La crise grecque a été mise en scène de manière spectaculaire. Un compromis obtenu à l’ultime minute a permis d’éviter une sortie de la Grèce de l’euro. Mais dès le départ, et à moins d’une défaillance grave de la part de la Grèce, cette hypothèse était exclue.
Le suspens a été entretenu jusqu’au bout. Le Grexit a été évité grâce à un accord conclu lundi 13 juillet à l’aube, au terme d’un marathon diplomatique organisé de manière hollywoodienne. La méchante Angela Merkel qui menaçait d’exclure le beau et jeune Alexis Tsipras a été contrainte de céder, offrant à l’Europe un happy-end dont le grand gagnant sera le second rôle François Hollande. L’histoire a captivé un public très nombreux, avec des Européens mobilisés à coups de sondages pour ou contre la sortie de la Grèce de l’euro, ainsi qu’une opinion mondiale sérieusement remontée contre un jusqu’au-boutiste grec dont l’intransigeance risquait de provoquer une crise économie planétaire. Le risque était d’autant plus grand que le sort de la petite Grèce se jouait parallèlement à la crise qui frappe les bourses chinoises.
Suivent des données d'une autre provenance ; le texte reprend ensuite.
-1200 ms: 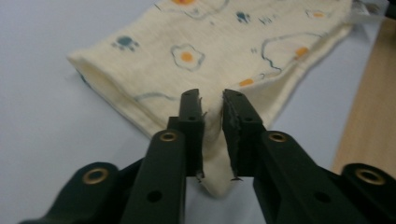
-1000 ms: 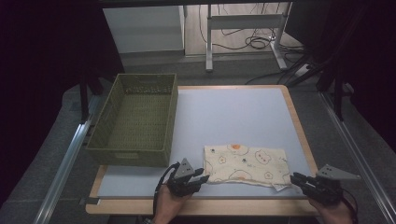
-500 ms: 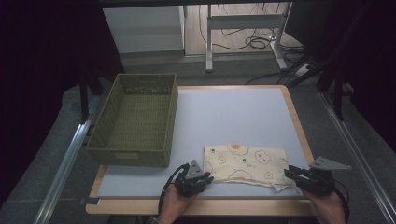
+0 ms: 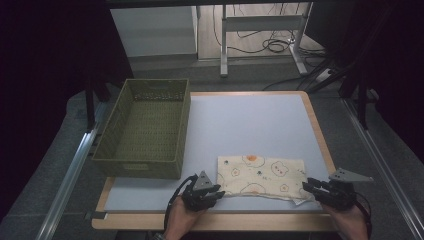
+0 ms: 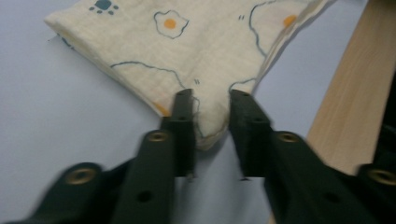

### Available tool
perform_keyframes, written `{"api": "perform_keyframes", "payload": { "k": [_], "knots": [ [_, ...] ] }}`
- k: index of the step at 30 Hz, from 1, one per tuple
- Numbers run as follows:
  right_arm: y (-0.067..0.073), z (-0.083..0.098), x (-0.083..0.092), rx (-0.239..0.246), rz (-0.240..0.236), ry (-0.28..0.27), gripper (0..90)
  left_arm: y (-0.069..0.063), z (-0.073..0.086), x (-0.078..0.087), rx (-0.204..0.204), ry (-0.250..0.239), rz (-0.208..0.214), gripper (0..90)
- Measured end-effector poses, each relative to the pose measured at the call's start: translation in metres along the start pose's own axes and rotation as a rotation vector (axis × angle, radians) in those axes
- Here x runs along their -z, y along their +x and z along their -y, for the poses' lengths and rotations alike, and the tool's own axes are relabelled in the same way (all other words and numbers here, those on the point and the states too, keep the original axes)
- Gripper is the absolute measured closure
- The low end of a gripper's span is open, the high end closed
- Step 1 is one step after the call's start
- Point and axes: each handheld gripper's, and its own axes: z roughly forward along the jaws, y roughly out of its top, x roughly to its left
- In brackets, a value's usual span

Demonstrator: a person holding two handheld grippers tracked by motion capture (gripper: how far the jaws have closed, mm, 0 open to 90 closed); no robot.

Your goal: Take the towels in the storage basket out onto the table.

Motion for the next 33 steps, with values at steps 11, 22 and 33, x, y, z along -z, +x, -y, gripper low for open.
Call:
{"api": "perform_keyframes", "payload": {
  "k": [11,22,33],
  "knots": [
    [-0.016,-0.025,-0.014,-0.009,0.038,-0.014,64.4,0.031,-0.044,-0.018,0.082,-0.053,-0.115,52.0],
    [-0.042,-0.042,-0.055,-0.015,0.138,0.040,62.6,0.069,-0.062,-0.049,0.151,0.021,-0.248,56.2],
    [-0.041,-0.033,-0.066,0.007,0.100,0.083,86.0,0.069,-0.052,-0.062,0.139,0.073,-0.176,72.5]
  ]
}}
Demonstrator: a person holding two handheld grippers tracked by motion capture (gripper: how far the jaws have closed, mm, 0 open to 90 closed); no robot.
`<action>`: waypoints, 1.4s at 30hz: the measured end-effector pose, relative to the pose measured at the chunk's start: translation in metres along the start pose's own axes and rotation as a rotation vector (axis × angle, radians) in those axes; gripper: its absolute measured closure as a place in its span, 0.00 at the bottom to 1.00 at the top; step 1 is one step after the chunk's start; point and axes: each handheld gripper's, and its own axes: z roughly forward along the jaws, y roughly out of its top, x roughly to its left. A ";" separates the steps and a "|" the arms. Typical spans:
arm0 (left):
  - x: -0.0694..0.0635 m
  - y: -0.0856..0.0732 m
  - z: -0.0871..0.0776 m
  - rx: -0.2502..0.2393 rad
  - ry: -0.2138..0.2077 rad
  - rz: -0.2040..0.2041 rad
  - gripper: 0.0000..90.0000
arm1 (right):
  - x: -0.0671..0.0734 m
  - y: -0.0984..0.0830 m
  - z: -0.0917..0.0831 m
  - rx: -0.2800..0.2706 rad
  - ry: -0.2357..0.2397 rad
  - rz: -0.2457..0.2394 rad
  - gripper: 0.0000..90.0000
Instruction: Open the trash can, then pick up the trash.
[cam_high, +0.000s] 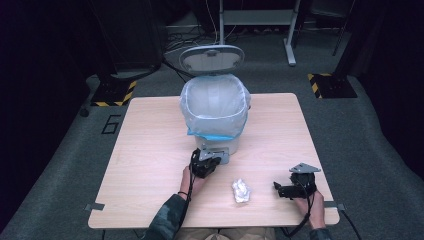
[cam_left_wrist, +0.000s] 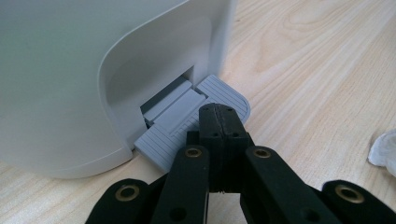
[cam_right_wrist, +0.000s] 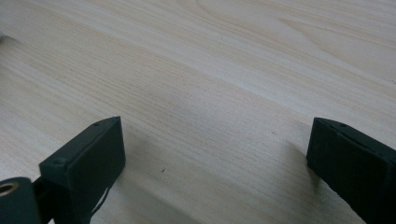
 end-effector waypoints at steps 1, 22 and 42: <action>0.000 0.000 0.000 0.000 0.000 0.002 1.00 | 0.000 0.000 0.000 0.000 -0.001 0.000 0.04; 0.001 0.000 -0.001 -0.001 -0.020 -0.008 1.00 | -0.001 0.000 -0.001 0.009 -0.041 0.032 0.01; 0.004 0.000 0.000 -0.001 -0.036 -0.009 1.00 | 0.039 0.018 -0.014 -0.046 0.136 -0.005 0.02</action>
Pourtant, dès le départ, une sortie de la Grèce de l’euro était exclue. L’Europe, montage continental le plus abouti depuis la seconde guerre mondiale, ne pouvait prendre un tel risque, d’autant plus que le sauvetage de la Grèce est un « épiphénomène », selon la formule de l’économiste en chef du Fonds monétaire international (FMI), Olivier Blanchard. Une bonne phrase qui a permis de ramener la crise grecque à sa véritable dimension, et de montrer qu’à cette échelle, l’effort financier à consentir pouvait aisément être supporté par l’Europe.
Lourde responsabilité allemande
Dans le même temps, les analyses pleuvaient : une sortie de la Grèce de l’euro coûterait, sur le plan financier, plus que son sauvetage. Sur le plan politique, ce serait un cataclysme. Déjà contestée, l’Europe en construction, financière et technocratique, ne fait plus rêver. Si elle ne prend pas un virage démocratique et solidaire, elle risque d’être définitivement rejetée. Comment en exclure la Grèce qui symbolisait, précisément, l’émergence de la volonté populaire dans la construction européenne.
Autre élément qui montrait clairement qu’un Grexit était à écarter : qui pouvait en prendre la responsabilité ? Qui pouvait, dans son pays, assumer un tel échec ? Angela Merkel, aussi inflexible et intransigeante qu’elle fût, ne peut pas assumer une telle décision. L’Europe a été en partie conçue pour permettre aux Européens de vivre en paix avec l’Allemagne. Le poids du passé est si pesant que Berlin ne pouvait s’aventurer sur de tels sentiers.
Les enjeux de ces journées, qu’on voulait hitchcockiennes, étaient ailleurs. Quatre méritent d’être soulignés. D’abord, l’Europe voilait éviter que l’expérience grecque ne constitue un fâcheux précédent. D’autres pays, en difficulté, seraient en effet tentés de surfer sur la vague Syriza. La percée de Podemos en Espagne était même considérée comme la menace la plus imminente. Il fallait étouffer le feu qui couvait.
Primauté de l’Europe financière
Ensuite, l’Europe financière voulait montrer clairement qu’elle imposerait ses règles. Il était hors de question de permettre une résurgence de la rue dans les couloirs feutrés de Bruxelles et des grandes places boursières qui marquent la cadence. Le premier ministre britannique David Cameron s’est lancé dans un référendum sur l’Europe. La City risquait de s’offusquer de la présence encombrante de Syriza, et amener le pays à tourner le dos à l’Europe. Shocking !
Autre enjeu, l’Europe voulait montrer que si la Grèce n’a pas été exclue, il s’en est fallu de peu, de très peu. D’un cheveu. Et l’Europe n’a accepté le compromis que parce le quatrième enjeu a été atteint : Alexis Tsipras a cédé sur toute la ligne. Il a fait plus de concessions que ce qui était prévu. Le petit prétentieux a été écrasé, et la puissance financière l’a laminé. Ce qui est faux, mais cela permet d’entretenir le montage européen, qui a permis au continent le plus violent de la première moitié du 20ème siècle de devenir le plus apaisé de la seconde moitié du même siècle.